Lascia la sala operatoria durante un delicato intervento chirurgico per l’asportazione di un tumore, getta via camice, cuffie e mascherina e si precipita all’esterno del padiglione 5 per andare a recuperare le sacche di sangue trasportate in un’auto bloccata nel traffico del Policlinico Federico II di Napoli. Lui si chiama Dante Dino Di Domenico, giovane urologo napoletano nato nel quartiere Pianura, e la sua impresa è stata raccontata oggi, giovedì 21 novembre, sulle pagine del Corriere del Mezzogiorno.

La corsa disperata verso le sacche di sangue presenti nell’auto guidata da un operatore sanitario (bloccato nel traffico a causa del maltempo che da settimane flagella la città), il ritorno verso il padiglione 5 del Policlinico dove ad attenderlo all’ingresso c’erano i colleghi, pronti a ricevere le sacche e a ritornare in sala operatoria per non compromettere l’intervento.
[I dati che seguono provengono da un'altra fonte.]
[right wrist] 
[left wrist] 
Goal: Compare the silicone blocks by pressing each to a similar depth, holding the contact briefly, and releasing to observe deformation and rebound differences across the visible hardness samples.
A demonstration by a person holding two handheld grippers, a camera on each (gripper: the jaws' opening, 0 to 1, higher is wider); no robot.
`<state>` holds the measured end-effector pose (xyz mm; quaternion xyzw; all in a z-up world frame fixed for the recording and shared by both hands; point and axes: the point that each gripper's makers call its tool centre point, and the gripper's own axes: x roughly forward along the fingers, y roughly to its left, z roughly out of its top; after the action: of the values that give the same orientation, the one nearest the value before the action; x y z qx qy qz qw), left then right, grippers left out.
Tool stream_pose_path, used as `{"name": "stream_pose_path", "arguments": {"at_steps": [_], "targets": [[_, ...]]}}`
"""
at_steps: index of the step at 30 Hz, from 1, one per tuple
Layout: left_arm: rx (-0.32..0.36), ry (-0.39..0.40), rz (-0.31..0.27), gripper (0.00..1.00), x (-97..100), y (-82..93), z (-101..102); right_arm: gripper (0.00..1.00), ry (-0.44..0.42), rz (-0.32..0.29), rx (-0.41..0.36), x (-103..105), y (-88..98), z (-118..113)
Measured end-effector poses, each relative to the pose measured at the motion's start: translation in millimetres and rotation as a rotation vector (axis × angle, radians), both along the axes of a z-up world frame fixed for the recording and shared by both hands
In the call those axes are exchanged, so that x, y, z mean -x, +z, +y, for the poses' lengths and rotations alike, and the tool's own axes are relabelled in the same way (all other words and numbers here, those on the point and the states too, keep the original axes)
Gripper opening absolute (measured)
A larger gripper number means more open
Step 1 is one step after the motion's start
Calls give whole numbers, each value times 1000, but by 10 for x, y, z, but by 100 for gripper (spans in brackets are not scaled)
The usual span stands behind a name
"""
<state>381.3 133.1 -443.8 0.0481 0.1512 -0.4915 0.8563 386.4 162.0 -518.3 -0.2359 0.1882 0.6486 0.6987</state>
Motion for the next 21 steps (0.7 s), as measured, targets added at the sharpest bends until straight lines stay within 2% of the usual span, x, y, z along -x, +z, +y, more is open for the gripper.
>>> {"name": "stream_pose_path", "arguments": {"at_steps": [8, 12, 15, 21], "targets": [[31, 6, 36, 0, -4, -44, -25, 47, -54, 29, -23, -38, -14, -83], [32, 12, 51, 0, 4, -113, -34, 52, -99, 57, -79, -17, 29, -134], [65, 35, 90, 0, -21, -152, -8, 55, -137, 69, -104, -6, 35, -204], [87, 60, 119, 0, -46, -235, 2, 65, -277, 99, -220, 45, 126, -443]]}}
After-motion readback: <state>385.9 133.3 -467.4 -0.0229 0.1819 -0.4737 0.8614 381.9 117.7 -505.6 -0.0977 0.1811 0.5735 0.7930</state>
Azioni che hanno ottenuto il risultato sperato dopo circa 9 ore.  “L’altro ieri – racconta Dante Dino Di Domenico al Cormezz – abbiamo asportato un grosso tumore alla vescica ad un uomo di circa 60 anni, cirrotico e con epatite, affetto anche da un grosso laparocele e da bronchite cronica. Altrove avevano preferito non operarlo, essendoci forti rischi di complicanze durante l’intervento. Con quel tumore, però, aveva un’ aspettativa di vita di pochi mesi”.

Tre le équipe in campo, una di urologi capitanata dal professore Prezioso, una di chirurghi generali con la regia del professore Sodo ed una di anestesisti coordinata da Ornella De Santis. “Siamo entrati in camera operatoria alle 7.30 del mattino – racconta Di Domenico – e siamo usciti alle 16.30. Nel primo pomeriggio, ad operazione in corso, aspettavamo il sangue per una trasfusione, ma le sacche non arrivavano e non capivamo perché. Mi sono spogliato ed ho detto che sarei andato a prenderle a piedi. Quando sono uscito sul viale del Policlinico ho visto una scena apocalittica. Un unico tappeto di auto ferme. Non si avanzava di un metro. Era come un grande parcheggio. Ho camminato sotto il diluvio in cerca dell’auto con il sangue. Era ovviamente bloccata anch’essa, impossibilitata a percorrere il tragitto dall’edificio della banca del sangue a quello dove era in corso l’operazione chirurgica. Ho preso le sacche e sono tornato bagnato fradicio in sala operatoria». Terminato l’intervento c’è stato un secondo problema provocato dal maxi ingorgo.

“Bisognava caricare il paziente in ambulanza – riferisce Di Domenico – per trasferirlo dall’ edificio 5 all’edificio 7, dove c’è la terapia intensiva. Una precauzione necessaria per un uomo in condizioni generali critiche. L’ambulanza non arrivava, era anch’essa paralizzata nel traffico. Abbiamo caricato il paziente appena operato in barella e a piedi lo abbiamo portato all’edificio 7. Siamo passati attraverso i sotterranei, dove sono i locali delle caldaie”.

“Spiace – conclude – dover parlare di tutto ciò piuttosto che del successo di un intervento difficilissimo che si spera possa allungare l’aspettativa e la qualità di vita di un signore di poco più di 60 anni. Non parlarne, però, sarebbe una omissione. Probabilmente servirebbe un controllo più attento per verificare che davvero tutte le auto che entrano al Policlinico ogni giorno siano titolate a farlo. O, forse, bisognerebbe migliorare il piano di viabilità interna”.

IL PREMIO AD OTTOBRE – A inizio ottobre nel corso della quinta Edizione del Congresso Europeo sulla Calcolosi Urinaria (Eulis), quattro giovani urologi campani della scuola di Urologia della Federico II di Napoli (diretta dal professore Vincenzo Mirone) riuscirono ad emergere tra i big italiani ed europei. Tra questi c’era anche Di Domenico, insignito insieme a De Luca, De Pascale e Evangelista del premio “CLU Best Poster Award” dopo un brillante studio sull’associazione tra Osteoporosi e Calcolosi urinaria condotto un consistente numero di pazienti: ben 10mila.